=== DATA TO PROCESS ===

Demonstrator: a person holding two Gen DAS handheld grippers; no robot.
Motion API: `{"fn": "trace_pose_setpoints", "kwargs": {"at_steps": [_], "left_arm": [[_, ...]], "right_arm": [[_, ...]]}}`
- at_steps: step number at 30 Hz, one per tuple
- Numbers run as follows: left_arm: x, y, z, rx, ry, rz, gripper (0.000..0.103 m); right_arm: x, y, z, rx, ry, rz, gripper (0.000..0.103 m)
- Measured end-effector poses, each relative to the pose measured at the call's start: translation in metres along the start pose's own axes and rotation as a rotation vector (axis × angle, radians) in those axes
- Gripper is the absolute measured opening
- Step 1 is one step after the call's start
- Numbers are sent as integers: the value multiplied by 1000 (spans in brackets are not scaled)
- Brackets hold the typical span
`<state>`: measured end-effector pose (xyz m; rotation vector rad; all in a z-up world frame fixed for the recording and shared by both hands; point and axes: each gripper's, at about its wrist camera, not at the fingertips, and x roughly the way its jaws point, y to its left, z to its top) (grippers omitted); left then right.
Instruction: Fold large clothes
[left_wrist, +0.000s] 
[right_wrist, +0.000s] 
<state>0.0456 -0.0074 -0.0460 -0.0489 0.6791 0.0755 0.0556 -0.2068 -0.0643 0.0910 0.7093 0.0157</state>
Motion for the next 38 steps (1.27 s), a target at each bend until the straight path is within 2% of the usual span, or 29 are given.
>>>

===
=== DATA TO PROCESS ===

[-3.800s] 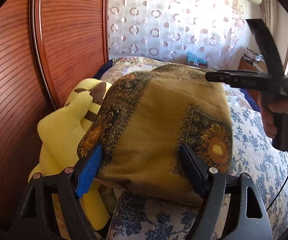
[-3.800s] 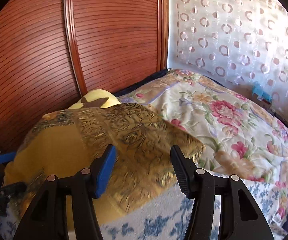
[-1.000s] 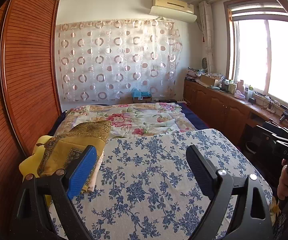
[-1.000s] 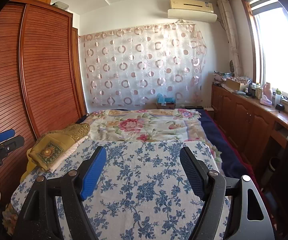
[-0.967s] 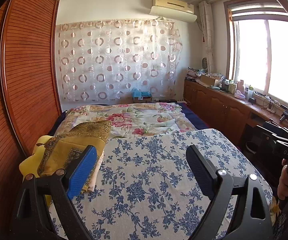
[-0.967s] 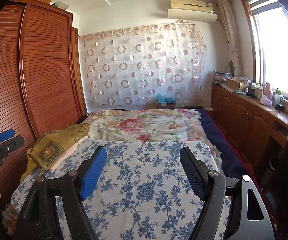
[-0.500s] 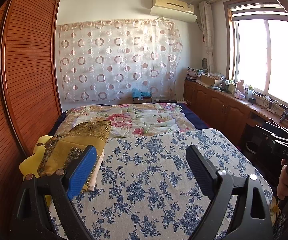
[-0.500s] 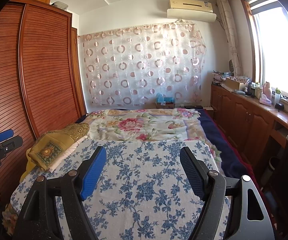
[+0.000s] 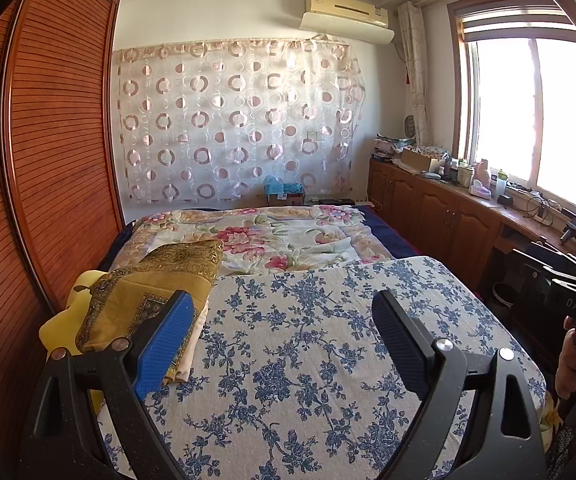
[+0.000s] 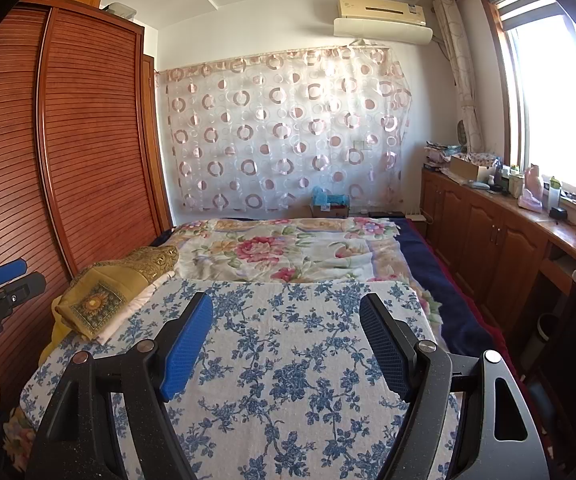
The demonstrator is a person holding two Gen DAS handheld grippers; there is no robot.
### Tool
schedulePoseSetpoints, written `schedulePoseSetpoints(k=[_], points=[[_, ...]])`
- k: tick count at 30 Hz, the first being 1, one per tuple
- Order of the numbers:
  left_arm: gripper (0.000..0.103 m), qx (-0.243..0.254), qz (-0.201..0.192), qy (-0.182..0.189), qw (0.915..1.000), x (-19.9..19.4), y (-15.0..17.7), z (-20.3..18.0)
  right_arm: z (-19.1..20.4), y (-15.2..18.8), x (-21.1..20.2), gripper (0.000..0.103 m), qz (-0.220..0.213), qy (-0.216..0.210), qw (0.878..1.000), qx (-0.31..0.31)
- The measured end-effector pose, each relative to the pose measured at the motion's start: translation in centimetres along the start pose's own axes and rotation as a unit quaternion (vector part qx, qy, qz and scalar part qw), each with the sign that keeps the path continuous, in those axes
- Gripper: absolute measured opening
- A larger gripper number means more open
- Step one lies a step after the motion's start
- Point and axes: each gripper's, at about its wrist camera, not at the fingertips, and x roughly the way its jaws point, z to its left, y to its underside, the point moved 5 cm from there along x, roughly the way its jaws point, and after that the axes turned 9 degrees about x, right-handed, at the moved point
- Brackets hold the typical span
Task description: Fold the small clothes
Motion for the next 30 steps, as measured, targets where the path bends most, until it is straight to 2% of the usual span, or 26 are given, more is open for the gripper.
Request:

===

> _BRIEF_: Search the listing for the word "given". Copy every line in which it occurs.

> _EXERCISE RESPONSE_:
Motion for the next 38 steps (1.27 s), a target at each bend until the straight path is within 2% of the usual span, or 29 are given.
Motion for the next 30 steps, as measured, targets where the path bends most, until it is straight to 2% of the usual span, or 26 are given, more is open for the gripper.

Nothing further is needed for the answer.